How to be Married after Iraq: A Review

How to be Married After Iraq

Abby E. Murray published this slim volume (29 pages) of poetry in 2018. You can find it at www.finishinglinepress.com.

The poetry inside is by turns gentle and brutal, not in a physical way, but mentally, in the tension between reality, beliefs, and custom.

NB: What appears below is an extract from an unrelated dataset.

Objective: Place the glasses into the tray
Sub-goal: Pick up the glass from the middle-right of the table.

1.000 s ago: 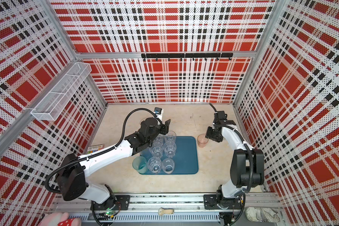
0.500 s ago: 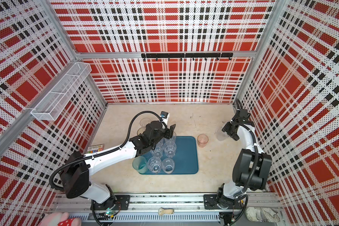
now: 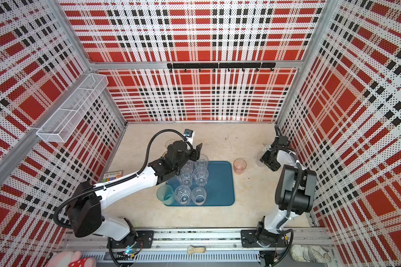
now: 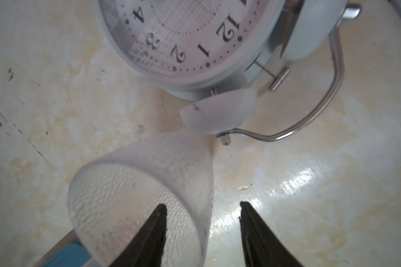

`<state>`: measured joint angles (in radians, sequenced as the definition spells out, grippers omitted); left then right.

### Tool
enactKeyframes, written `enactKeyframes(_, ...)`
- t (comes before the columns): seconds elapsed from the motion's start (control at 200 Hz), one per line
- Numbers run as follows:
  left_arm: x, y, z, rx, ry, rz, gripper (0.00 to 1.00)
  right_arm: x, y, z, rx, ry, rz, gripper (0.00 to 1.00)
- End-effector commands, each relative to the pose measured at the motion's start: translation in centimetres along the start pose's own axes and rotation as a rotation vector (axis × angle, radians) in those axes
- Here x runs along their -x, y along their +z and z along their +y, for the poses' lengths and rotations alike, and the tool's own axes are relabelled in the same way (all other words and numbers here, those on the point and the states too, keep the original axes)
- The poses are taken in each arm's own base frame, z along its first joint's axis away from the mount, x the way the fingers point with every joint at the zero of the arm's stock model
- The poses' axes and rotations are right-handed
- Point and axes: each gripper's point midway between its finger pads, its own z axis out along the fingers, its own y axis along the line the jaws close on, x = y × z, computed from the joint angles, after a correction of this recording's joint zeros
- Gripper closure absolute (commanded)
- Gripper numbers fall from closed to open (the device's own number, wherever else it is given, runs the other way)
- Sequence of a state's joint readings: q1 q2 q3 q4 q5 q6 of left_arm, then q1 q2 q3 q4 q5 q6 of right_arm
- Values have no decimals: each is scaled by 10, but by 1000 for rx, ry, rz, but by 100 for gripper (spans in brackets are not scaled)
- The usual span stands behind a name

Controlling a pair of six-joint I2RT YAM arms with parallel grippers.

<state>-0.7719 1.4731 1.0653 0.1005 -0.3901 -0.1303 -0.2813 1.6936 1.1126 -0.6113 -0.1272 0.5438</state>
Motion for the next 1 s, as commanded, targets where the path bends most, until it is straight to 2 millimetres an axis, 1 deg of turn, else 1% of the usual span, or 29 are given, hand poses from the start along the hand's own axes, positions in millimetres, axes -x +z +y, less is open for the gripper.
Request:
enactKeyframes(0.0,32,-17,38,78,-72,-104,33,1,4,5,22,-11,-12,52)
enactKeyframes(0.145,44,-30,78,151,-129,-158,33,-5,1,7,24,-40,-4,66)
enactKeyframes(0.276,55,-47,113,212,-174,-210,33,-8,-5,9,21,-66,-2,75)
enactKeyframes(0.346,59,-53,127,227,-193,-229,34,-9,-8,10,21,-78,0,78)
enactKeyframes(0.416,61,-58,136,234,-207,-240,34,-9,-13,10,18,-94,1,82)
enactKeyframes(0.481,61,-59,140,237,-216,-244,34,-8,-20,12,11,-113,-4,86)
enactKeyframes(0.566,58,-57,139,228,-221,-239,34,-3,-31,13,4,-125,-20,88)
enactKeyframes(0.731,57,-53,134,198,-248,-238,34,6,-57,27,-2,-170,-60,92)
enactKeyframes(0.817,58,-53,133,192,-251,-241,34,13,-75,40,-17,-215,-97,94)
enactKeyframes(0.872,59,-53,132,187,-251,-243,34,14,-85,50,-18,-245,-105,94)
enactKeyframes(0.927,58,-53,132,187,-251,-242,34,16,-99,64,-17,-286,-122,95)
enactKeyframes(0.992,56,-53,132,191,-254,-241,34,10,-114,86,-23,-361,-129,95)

This book has many moments where the rigid expectations of military culture smash against the poet’s solid beliefs and personal integrity, like waves crashing on recalcitrant boulders.

The poet writes a sharp hook, drawing you into a poem and keeping you there to its end:

By the time we move to a seventh city
I am portable as a jug of water,

Another one, I hand it to you like a single potato chip:

To sit in the simulated living space at Ikea
is to know what sand knows
as it rests inside the oyster.

You must continue where they lead you.

The poet paints in colors muted by time and despair and switches palettes to whimsy and joy.

They paint vignettes, portraits in miniature, and the insides of heads.

Page to page this book surprises you, and that’s the best thing poetry can do.

Abby E. Murray is the 2019-2021 Poet Laureate for the city of Tacoma, Washington. They are the editor-publisher of Collateral, an online journal about violent conflict and military service. Their latest book is Hail and Farewell, published by Perugia Press.